A week before the time appointed mother was taken very ill, which made it necessary that the wedding should be postponed, or take place somewhere else. To the first Mike would not hear, and as good old Parson S——, whose sermons were never more than two hours long, came regularly every Sunday night to preach in the schoolhouse, Mike proposed that they be married there. Sally did not like this exactly, but grandmother, who now ruled the household, said it was just the thing, and accordingly it took place there.
The house was filled full, and those who could not obtain seats took their station near the windows. Our party was early, but I was three times compelled to relinquish my seat in favor of more distinguished persons, and I began to think that if any one was obliged to go home for want of room, it would be me; but I resolutely determined not to go. I’d climb the chestnut tree first! At last I was squeezed on a high desk between two old ladies, wearing two old black bonnets, their breath sufficiently tinctured with tobacco smoke to be very disagreeable to me, whose olfactories chanced to be rather aristocratic than otherwise.
To my horror Father S—— concluded to give us the sermon before he did the bride. He was afraid some of his audience would leave. Accordingly there ensued a prayer half an hour long, after which eight verses of a long meter psalm were sung to the tune of Windham. By this time I gave a slight sign to the two old ladies that I would like to move, but they merely shook their two black bonnets at me, telling me, in fierce whispers, that “I mustn’t stir in meetin’.” Mustn’t stir! I wonder how I could stir, squeezed in as I was, unless they chose to let me. So I sat bolt upright, looking straight ahead at a point where the tips of my red shoes were visible, for my feet were sticking straight out.

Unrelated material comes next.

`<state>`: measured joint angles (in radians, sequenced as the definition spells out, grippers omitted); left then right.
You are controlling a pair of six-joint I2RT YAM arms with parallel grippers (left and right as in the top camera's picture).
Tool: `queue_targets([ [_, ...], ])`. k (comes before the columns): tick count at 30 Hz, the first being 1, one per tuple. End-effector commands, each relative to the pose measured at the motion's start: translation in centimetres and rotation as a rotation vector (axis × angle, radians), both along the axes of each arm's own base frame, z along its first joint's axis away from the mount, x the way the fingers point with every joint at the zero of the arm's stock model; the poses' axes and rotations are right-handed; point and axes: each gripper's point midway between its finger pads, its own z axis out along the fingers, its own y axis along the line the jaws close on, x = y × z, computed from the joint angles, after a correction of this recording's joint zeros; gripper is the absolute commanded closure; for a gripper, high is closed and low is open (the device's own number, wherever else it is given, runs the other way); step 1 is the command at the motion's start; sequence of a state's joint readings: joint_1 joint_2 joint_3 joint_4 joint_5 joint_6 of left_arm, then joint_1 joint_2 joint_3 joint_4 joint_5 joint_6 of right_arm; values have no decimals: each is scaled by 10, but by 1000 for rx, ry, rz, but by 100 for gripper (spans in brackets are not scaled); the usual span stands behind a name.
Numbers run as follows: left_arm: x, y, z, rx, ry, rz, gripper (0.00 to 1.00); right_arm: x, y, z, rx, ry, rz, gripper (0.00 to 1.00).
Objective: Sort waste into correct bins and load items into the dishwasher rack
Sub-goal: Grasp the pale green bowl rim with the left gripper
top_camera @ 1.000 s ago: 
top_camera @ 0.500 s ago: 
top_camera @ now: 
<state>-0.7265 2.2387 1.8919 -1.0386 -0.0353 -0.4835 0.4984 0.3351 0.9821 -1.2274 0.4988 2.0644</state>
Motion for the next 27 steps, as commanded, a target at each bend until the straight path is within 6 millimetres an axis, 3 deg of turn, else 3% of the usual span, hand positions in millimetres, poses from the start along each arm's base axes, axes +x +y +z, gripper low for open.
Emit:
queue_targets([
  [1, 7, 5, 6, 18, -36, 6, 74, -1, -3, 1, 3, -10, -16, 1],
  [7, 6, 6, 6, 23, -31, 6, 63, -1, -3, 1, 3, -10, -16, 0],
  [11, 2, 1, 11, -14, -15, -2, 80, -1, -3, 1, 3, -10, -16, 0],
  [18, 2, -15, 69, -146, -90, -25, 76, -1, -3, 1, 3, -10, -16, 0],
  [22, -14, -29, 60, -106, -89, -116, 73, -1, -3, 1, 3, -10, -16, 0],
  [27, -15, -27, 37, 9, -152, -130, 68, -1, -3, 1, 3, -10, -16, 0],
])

All at once my attention was drawn to a spider on the wall, who was laying a net for a fly, and in watching his maneuvers I forgot the lapse of time, until Father S—— had passed his sixthly and seventhly, and was driving furiously away at the eighthly. By this time the spider had caught the fly, whose cries sounded to me like the waters of the sawmill; the tips of my red shoes looked like the red berries which grew near the mine; the two old ladies at my side were transformed into two tall black walnut trees, while I seemed to be sliding down-hill.
At this juncture, one of the old ladies moved away from me a foot at least (she could have done so before had she chosen to), and I was precipitated off from the bench, striking my head on the sharp corner of a seat below. It was a dreadful blow which I received, making the blood gush from my nostrils. My loud screams brought matters to a focus, and the sermon to an end. My grandmother and one of the old ladies took me and the water pail outdoors, where I was literally deluged; at the same time they called me “Poor girl! Poor Mollie! Little dear,” etc.